Enfin, une autorisation d'engagement d'une année précédente, si elle est retirée, ne permet pas au gestionnaire de programme de la réutiliser au titre de l'année en cours10(*).
Toutefois, la Cour des comptes note un cas où des crédits auraient dû être rétablis sur le programme 363. Le Centre national du cinéma (CNC) a bénéficié, en 2021, d'une enveloppe de 165 millions d'euros au titre de ce programme, mais les versements opérés par l'État dans le cadre de la crise sanitaire se sont révélés largement supérieurs aux prévisions de dépenses et ont contribué à un accroissement de sa trésorerie. La Cour estime qu'un rétablissement de crédits d'un montant de 48,5 millions d'euros devrait dès lors être réalisé sans délai, indépendamment du prélèvement de 500 millions d'euros effectué par la loi de finances initiale pour 2025 sur le fonds de roulement du CNC11(*), lequel tendait à reprendre les excédents de trésorerie accumulés par l'opérateur depuis 2017.

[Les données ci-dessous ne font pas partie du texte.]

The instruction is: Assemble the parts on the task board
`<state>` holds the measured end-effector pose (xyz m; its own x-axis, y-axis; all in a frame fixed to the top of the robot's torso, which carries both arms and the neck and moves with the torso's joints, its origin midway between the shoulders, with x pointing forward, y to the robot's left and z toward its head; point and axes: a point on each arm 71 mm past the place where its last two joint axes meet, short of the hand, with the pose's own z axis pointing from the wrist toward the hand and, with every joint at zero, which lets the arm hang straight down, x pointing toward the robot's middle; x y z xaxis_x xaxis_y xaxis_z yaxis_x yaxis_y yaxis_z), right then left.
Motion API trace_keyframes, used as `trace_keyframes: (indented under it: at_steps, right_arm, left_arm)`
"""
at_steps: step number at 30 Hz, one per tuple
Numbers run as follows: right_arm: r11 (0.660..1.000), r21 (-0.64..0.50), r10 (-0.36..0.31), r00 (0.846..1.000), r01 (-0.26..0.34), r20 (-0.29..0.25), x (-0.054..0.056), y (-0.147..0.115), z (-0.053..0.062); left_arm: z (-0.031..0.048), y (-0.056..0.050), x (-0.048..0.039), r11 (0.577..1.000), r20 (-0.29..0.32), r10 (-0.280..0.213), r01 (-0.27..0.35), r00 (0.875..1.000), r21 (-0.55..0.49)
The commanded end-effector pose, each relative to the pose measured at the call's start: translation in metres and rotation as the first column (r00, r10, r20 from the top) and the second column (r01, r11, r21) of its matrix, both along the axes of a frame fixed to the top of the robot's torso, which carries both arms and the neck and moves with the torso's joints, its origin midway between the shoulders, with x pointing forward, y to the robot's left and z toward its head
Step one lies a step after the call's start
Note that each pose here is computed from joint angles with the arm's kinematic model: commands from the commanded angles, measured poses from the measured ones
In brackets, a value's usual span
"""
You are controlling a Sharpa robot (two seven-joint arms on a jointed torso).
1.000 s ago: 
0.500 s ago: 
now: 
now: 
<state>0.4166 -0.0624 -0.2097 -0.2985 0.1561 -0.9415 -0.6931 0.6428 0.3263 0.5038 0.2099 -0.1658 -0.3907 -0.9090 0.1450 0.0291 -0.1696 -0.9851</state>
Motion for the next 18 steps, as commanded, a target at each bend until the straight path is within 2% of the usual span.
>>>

Ces consommations négatives sont probablement beaucoup plus visibles du fait que les consommations « positives », surtout en autorisations d'engagement, sont absentes sur la plupart des lignes budgétaires et qu'il ne peut donc y avoir de compensation des unes par les autres.
Ces exemples montrent combien la présentation des crédits de cette mission échoue à informer réellement le Parlement et des citoyens.
Cet échec ne provient pas d'un non-respect des règles de la comptabilité budgétaire, mais de la nature même de la mission et des modalités de gestion des crédits retenus dès l'origine. Il est donc temps d'en tirer les conséquences et de mettre enfin un terme à la mission « Plan de relance ».
* 7 Projet annuel de performances relatif à la mission « Plan de relance », annexé au projet de loi de finances pour 2024.
* 8 Direction du budget, Recueil des règles de comptabilité budgétaire de l'État, section IV. A.2.3.3, janvier 2023.
* 9 Cour des comptes, note d'exécution budgétaire relative à la mission « Plan de relance », annexée au projet de loi de règlement pour 2024.
* 10 Article 160 du décret n° 2012-1246 du 7 novembre 2012 relatif à la gestion budgétaire et comptable publique (GBCP).
* 11 VII de l' article 125 de la loi n° 2025-127 du 14 février 2025 de finances pour 2025.